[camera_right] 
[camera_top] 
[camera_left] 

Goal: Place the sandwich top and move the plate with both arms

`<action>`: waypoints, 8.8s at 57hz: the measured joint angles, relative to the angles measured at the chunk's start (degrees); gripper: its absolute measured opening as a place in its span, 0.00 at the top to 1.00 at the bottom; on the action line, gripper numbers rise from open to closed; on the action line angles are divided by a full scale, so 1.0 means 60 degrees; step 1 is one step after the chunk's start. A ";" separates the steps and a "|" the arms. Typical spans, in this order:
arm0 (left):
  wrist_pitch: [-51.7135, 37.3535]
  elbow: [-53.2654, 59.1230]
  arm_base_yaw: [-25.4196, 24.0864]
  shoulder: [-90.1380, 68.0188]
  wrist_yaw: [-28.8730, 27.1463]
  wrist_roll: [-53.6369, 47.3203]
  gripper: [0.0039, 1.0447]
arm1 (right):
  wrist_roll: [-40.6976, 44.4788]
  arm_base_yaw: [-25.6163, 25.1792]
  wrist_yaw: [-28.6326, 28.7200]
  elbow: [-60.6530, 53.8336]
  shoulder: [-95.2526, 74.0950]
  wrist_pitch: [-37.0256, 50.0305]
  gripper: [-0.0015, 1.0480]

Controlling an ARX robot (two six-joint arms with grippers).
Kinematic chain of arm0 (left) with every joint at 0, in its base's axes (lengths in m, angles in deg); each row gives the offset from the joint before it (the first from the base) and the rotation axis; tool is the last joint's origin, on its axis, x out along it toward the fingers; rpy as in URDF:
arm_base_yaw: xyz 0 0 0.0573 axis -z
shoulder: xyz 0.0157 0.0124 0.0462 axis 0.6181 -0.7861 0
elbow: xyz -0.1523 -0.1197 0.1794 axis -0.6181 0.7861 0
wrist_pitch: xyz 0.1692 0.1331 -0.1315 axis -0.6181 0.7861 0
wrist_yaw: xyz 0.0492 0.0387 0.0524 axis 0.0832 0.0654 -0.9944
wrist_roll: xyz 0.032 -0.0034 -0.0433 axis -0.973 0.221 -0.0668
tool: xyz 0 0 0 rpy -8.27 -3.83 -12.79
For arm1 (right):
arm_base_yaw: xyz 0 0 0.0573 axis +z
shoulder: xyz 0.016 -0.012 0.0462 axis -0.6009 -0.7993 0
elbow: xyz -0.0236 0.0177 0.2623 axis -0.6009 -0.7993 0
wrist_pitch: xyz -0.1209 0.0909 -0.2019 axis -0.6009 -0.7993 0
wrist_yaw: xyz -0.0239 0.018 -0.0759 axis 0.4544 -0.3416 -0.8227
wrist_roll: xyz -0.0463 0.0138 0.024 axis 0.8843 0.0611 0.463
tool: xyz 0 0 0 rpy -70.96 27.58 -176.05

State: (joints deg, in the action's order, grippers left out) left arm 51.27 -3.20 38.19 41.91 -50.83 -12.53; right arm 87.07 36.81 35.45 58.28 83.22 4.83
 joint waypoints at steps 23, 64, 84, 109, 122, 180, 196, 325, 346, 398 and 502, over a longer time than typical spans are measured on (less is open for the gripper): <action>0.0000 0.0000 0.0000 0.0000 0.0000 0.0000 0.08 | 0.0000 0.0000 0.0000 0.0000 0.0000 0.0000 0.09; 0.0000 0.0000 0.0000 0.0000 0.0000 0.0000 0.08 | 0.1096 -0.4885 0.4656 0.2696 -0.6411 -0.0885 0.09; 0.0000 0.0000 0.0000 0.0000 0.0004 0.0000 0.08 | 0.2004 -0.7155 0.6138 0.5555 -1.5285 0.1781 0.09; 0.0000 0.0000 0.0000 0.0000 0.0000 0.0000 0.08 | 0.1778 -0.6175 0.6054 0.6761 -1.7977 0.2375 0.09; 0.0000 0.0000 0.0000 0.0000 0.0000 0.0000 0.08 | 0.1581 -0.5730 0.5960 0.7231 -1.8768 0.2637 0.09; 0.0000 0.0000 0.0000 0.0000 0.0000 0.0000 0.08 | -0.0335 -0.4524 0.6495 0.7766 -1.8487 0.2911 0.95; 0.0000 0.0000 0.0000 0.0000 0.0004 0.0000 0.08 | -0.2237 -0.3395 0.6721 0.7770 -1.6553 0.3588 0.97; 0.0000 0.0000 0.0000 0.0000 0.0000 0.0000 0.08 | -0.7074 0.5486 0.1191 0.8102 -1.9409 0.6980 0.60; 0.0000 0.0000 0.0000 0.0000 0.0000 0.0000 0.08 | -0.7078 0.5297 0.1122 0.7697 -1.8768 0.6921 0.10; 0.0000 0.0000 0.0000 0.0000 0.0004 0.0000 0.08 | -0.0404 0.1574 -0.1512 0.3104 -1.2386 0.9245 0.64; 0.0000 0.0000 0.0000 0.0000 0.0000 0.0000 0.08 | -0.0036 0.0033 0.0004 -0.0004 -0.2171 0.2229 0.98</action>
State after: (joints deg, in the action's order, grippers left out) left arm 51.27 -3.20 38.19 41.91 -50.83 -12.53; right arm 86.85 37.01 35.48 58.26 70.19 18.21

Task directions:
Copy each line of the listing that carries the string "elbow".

Exercise result:
  elbow: [-53.2654, 59.1230]
  elbow: [-60.6530, 53.8336]
elbow: xyz -0.1523 -0.1197 0.1794 axis -0.6181 0.7861 0
elbow: xyz -0.0236 0.0177 0.2623 axis -0.6009 -0.7993 0

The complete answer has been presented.